While researching the precise meaning of the Ctrl-Z (26 decimal, hex 1Ah, ASCII SUB) character in DOS, I was somewhat taken aback by this article which purports to correct a common misconception.
The article is, for the most part, entirely correct. The handle-based file API in DOS 2.0 and onward deals with pure binary files and no byte has any special meaning. Any special meaning that the Ctrl-Z character might have in such files is generally implemented in application programs and run-time libraries.
However, the statement that “MS-DOS didn’t have an End-Of-File character of any sort” is grossly misleading. The statement that “The treatment of character 26 and the handling of “text” files was a shared delusion, […] wholly layered above DOS itself” is simply untrue.
First of all, claiming that COMMAND.COM is “just an application” requires stretching the definition of what is “DOS” to the breaking point, and likely beyond. Sure, COMMAND.COM is not part of DOS… now try booting DOS without it.
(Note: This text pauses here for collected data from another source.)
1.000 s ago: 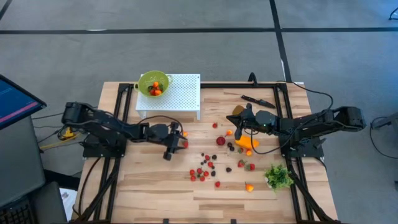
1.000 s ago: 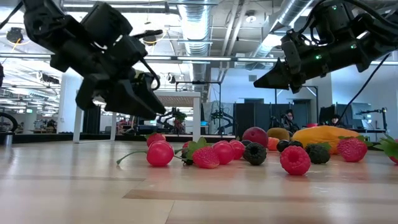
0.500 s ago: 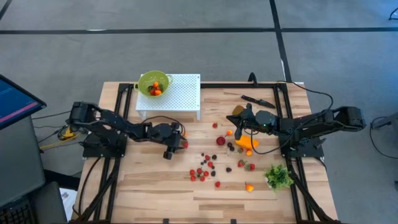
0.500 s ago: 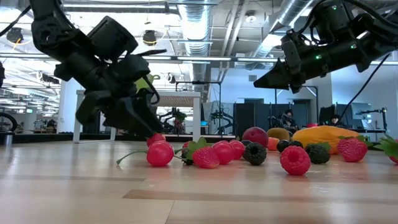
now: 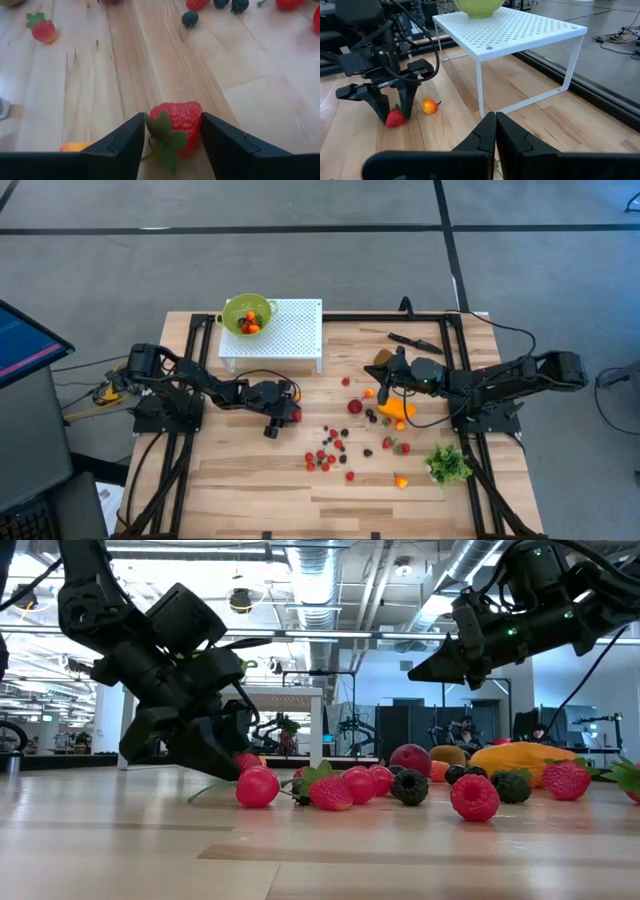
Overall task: Pick & Place Fruit
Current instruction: Put the strawberry into the green strainer bowl on the shelf
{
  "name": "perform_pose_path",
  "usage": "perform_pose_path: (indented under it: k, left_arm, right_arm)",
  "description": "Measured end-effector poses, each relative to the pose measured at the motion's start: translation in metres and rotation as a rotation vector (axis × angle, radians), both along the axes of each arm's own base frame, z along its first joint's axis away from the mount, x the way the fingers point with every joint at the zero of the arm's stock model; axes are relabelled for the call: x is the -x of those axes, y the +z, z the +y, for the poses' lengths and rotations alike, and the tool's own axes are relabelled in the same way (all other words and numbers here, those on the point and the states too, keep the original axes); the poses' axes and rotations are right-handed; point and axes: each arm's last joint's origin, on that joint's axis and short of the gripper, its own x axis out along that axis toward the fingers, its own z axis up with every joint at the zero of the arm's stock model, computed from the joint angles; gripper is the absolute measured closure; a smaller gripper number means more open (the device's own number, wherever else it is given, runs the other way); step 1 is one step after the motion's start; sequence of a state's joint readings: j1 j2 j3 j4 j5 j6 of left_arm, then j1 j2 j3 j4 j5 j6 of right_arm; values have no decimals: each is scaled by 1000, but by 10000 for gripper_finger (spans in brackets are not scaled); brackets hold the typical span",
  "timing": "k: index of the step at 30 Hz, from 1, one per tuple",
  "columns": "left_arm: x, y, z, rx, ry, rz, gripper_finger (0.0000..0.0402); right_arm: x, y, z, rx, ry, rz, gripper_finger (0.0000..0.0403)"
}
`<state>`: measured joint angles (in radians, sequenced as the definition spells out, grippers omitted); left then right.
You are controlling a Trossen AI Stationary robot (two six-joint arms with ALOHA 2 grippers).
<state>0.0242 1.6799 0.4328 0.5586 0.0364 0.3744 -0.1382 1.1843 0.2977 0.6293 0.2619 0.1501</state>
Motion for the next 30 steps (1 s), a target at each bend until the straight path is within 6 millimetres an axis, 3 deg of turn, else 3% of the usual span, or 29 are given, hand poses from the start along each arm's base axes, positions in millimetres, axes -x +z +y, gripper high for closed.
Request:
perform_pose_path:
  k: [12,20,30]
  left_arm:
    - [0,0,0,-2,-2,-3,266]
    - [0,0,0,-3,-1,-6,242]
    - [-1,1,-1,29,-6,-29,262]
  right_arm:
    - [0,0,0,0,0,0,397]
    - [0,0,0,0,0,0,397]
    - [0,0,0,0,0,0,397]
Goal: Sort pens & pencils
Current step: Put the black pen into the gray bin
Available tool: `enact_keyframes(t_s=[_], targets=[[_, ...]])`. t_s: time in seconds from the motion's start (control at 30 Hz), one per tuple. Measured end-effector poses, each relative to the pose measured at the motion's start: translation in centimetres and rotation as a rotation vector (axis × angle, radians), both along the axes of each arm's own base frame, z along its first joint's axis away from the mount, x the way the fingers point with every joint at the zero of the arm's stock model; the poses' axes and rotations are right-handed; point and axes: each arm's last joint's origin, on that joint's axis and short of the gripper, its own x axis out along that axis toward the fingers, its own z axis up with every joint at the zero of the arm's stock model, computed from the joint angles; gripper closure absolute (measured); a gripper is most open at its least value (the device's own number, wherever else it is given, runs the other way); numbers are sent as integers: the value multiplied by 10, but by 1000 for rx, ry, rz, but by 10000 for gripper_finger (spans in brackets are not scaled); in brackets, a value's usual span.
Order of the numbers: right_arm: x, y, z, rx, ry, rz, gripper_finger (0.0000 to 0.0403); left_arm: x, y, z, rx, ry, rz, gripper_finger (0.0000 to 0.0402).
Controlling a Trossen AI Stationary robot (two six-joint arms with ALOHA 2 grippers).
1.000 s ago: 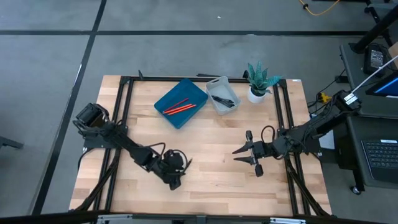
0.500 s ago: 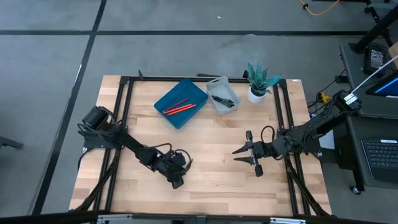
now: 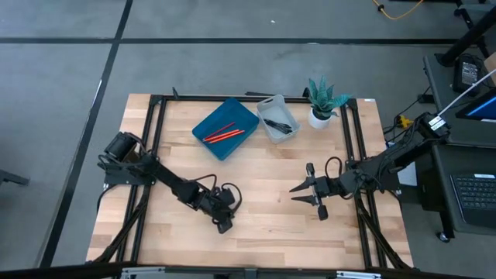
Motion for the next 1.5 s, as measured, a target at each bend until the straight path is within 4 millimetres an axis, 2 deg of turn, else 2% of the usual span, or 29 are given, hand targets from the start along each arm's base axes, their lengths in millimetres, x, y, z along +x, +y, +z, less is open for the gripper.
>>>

And COMMAND.COM certainly ascribes special meaning to Ctrl-Z — for example when interpreting batch files, processing stops at a Ctrl-Z character. Again, claiming that batch files are merely an application construct, not part of DOS, is contrary to most people’s understanding of what DOS is.
But it’s not just COMMAND.COM. The DOS kernel itself (MSDOS.SYS in Microsoft’s releases) very much does ascribe special meaning to Ctrl-Z. One look at DOS 1.25 MSDOS.ASM is enough to ascertain that DOS does treat Ctrl-Z (look for ‘1AH’ in the source code) specially.
The catch is that Ctrl-Z has no particular meaning in the DOS file API but rather in the device I/O code.
When writing to the AUX device (typically a serial port), Ctrl-Z is written but terminates the output. When writing to the CON or LST devices (typically the console and a printer, respectively), Ctrl-Z terminates the output and isn’t written.
Analogously when reading from an AUX device, Ctrl-Z is stored and terminates the input. Console input is treated similarly, but the logic is much more complex.
But Why?
Now that we’ve established that the DOS kernel does in fact treat Ctrl-Z as a special character, the logical next questions is, why? What’s the point of all this?
To understand the purpose of Ctrl-Z, one has to consider early versions of CP/M, as well as early pre-releases of 86-DOS which, after all, mimicked CP/M.
What CP/M versions 1.x/2.x as well as 86-DOS 0.x had in common is that file sizes were not stored with byte granularity. Instead, file sizes were only tracked in terms of 128-byte “records”, which typically happened to correspond to 128-byte floppy disk sectors.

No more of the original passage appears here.